L’une de celles que j’utilise personnellement depuis « belle lurette » (en voilà une autre), c’est « je m’en fous comme de l’an 40 ».

Et puis, récemment, ça m’a frappé : mais qu’est-ce qui s’est passé… ou plus justement, ne s’est pas passé en l’an 40 pour qu’on s’en foute à ce point?

Pour commencer, l’expression signifie que l’on accorde très peu ou aucune importance à quelque chose. Mais pourquoi cette année en particulier? Les origines d’une expression sont parfois limpides, mais dans ce cas-ci, disons que… « ça part en couille ».

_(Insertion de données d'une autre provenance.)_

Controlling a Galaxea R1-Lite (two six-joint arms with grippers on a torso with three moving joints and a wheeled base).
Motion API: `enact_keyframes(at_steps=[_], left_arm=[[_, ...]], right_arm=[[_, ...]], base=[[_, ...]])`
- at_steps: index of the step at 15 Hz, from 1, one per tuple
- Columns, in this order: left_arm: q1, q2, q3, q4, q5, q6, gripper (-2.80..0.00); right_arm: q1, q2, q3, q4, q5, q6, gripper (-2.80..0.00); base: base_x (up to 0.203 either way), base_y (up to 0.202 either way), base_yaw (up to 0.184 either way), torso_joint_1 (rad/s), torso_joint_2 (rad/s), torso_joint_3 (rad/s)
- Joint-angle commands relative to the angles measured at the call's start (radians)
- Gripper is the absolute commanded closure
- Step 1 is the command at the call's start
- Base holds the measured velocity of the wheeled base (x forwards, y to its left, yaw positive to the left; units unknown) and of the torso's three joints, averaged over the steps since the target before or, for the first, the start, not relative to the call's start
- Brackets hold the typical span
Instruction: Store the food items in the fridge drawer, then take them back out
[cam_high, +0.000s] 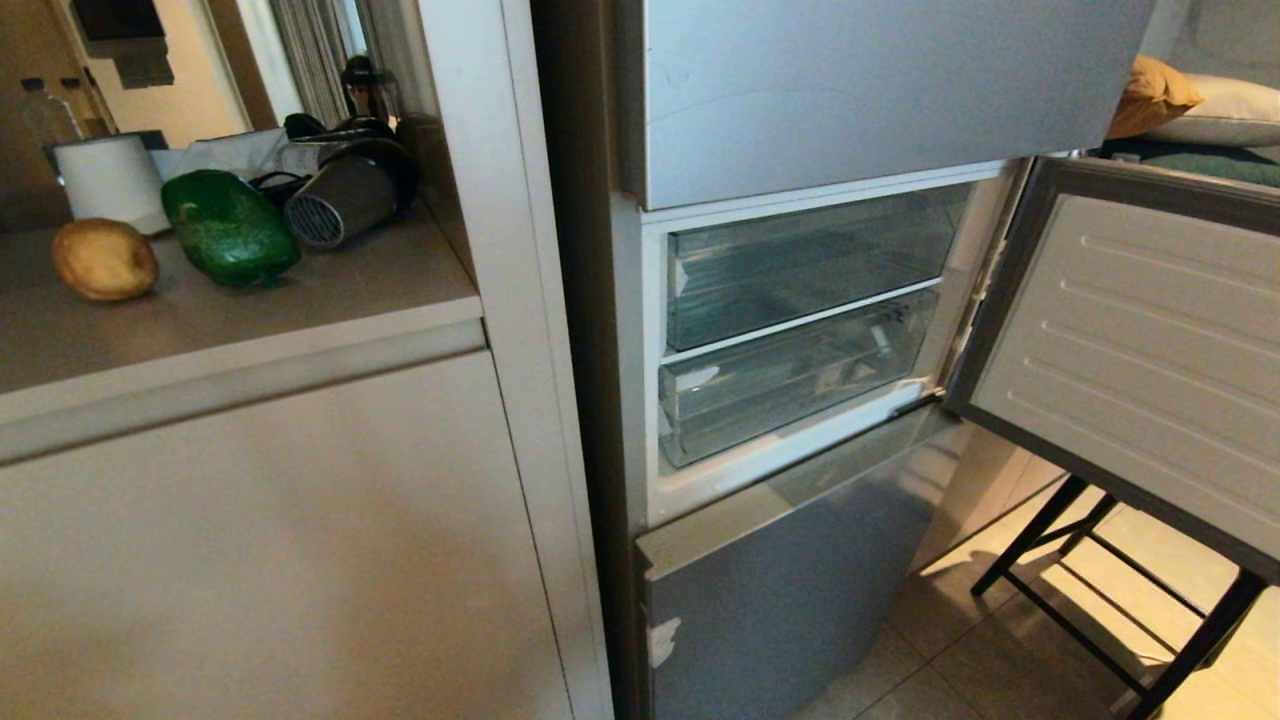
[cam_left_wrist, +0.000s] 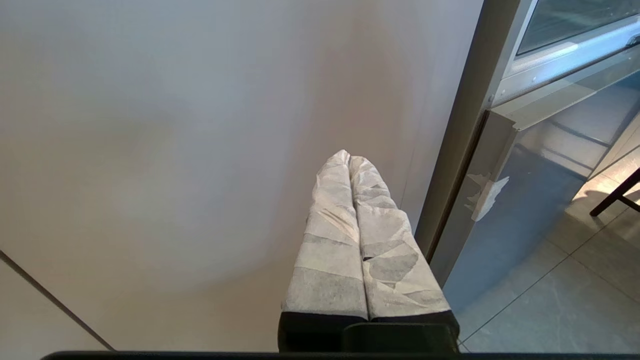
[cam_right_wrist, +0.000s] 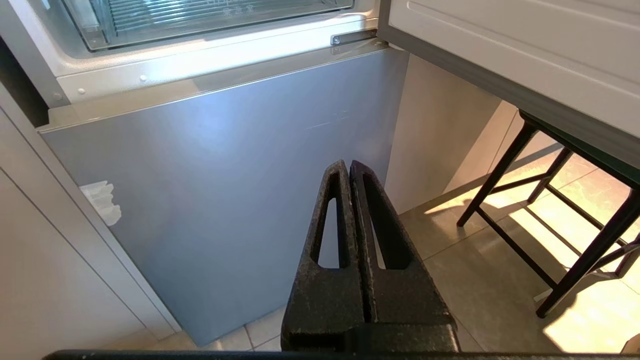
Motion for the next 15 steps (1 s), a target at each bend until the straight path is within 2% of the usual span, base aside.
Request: enact_keyframes(at_steps=[1, 12, 15], left_arm=[[0.0, 0.0, 0.011, -0.001, 0.0, 0.0, 0.0], [0.0, 0.0, 0.011, -0.001, 0.001, 0.0, 0.0], [0.0, 0.0, 0.011, -0.001, 0.0, 0.0, 0.0]], right_arm=[[0.0, 0.0, 0.0, 0.0, 0.0, 0.001, 0.0], [0.0, 0.0, 0.0, 0.0, 0.0, -0.001, 0.0], [0.0, 0.0, 0.0, 0.0, 0.0, -0.001, 0.0]], base=[[0.0, 0.0, 0.0, 0.0, 0.0, 0.0], [0.0, 0.0, 0.0, 0.0, 0.0, 0.0], [-0.143, 0.0, -0.006, 0.003, 0.0, 0.002]])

Déjà, de quelle année 40 parle-t-on? 2040? 1240? 40 après J.-C.? Avant? Comme l’expression a été répertoriée à la fin du XVIIIe siècle, on pourrait croire que ça réfère au moins à une date antérieure, mais l’une des explications veut qu’elle vienne d’un roman d’anticipation intitulé L’an 2440, rêve s’il en fut jamais de Louis-Sébastien Mercier, publié en 1771. L’auteur y décrit une société utopique dont les révolutionnaires de l’époque se seraient vertement moqués, d’où l’expression.

Autre hypothèse qui date de la même époque : certains Français auraient fait des blagues sur l’âge qu’aurait eu Louis XVI quelques jours après être passé à la guillotine.